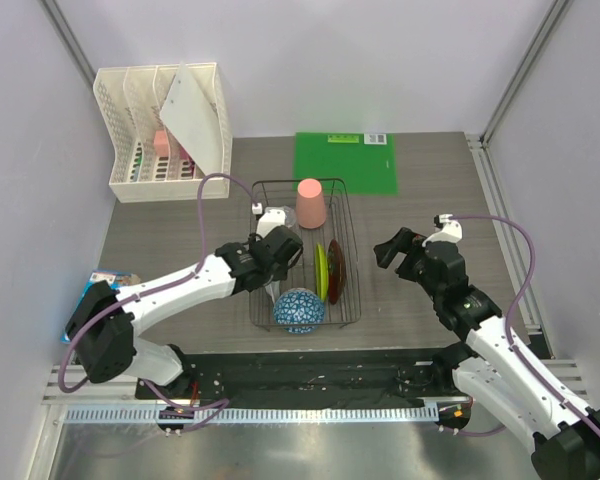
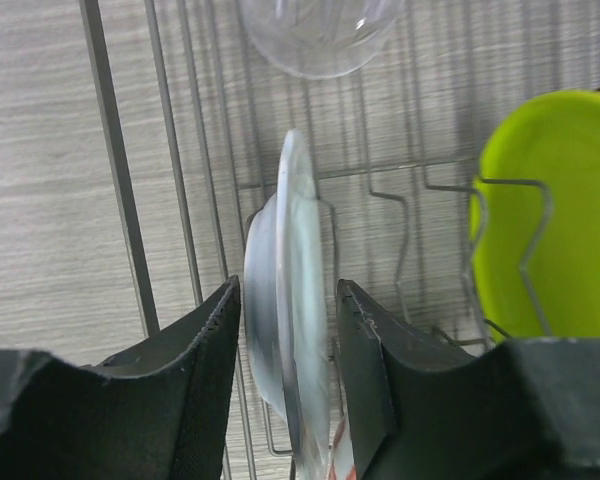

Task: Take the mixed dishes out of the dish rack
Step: Pick up the plate from the dish rack.

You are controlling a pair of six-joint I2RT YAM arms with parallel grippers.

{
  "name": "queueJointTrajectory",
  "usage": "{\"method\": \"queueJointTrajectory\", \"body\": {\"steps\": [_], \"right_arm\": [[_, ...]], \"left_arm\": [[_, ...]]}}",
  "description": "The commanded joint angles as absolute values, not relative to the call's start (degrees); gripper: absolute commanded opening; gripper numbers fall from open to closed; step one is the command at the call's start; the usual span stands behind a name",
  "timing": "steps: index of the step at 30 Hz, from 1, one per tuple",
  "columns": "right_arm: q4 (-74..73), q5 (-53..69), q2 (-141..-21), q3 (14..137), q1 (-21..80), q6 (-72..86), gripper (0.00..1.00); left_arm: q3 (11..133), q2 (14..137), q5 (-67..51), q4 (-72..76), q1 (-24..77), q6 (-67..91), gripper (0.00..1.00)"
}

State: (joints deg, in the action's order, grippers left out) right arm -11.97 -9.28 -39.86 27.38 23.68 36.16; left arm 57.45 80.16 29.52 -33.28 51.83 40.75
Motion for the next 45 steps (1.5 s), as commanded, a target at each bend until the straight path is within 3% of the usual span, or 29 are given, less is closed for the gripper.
{"method": "queueJointTrajectory", "body": {"steps": [1,7,13,36,39,45], "right_arm": [[-9.75,-9.49,-38.85,27.25,23.99,36.48,0.96],[-9.58,-9.41,-39.55,27.25,23.91,36.56,0.96],[-9.14,-8.97,-40.34,27.42,23.99,36.83,0.96],[-10.99,-9.32,-38.76,29.97,23.99,37.0,0.96],[-11.34,-9.32,-38.15,30.06,23.99,37.0,0.96],[-10.72,-8.7,-37.18,28.57,23.91,38.05,0.96]], "left_arm": [[58.54,82.0,33.58,-34.45,52.38,43.68,0.42],[57.83,81.83,34.28,-34.54,52.73,44.47,0.31],[59.15,79.02,35.77,-36.3,52.91,44.03,0.0],[76.2,69.54,41.57,-39.64,53.0,35.07,0.0],[75.85,67.24,40.09,-38.94,49.32,34.98,0.0],[68.41,59.34,25.59,-35.61,30.0,42.52,0.0]]}}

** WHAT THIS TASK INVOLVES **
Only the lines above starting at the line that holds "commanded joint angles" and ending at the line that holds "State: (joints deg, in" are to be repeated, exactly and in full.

** THE ANSWER **
  "description": "The commanded joint angles as absolute values, not relative to the call's start (degrees); gripper: absolute commanded opening; gripper numbers fall from open to closed; step one is the command at the call's start; the usual span stands behind a name",
  "timing": "steps: index of the step at 30 Hz, from 1, one per tuple",
  "columns": "right_arm: q4 (-74..73), q5 (-53..69), q2 (-141..-21), q3 (14..137), q1 (-21..80), q6 (-72..86), gripper (0.00..1.00); left_arm: q3 (11..133), q2 (14..137), q5 (-67..51), q4 (-72..76), q1 (-24..77), q6 (-67..91), gripper (0.00..1.00)"
}

State: (joints deg, in the action's order, grippers left out) right arm -11.97 -9.28 -39.86 27.38 23.68 36.16; left arm 57.45 80.16 29.52 -33.28 51.83 40.75

The output is done.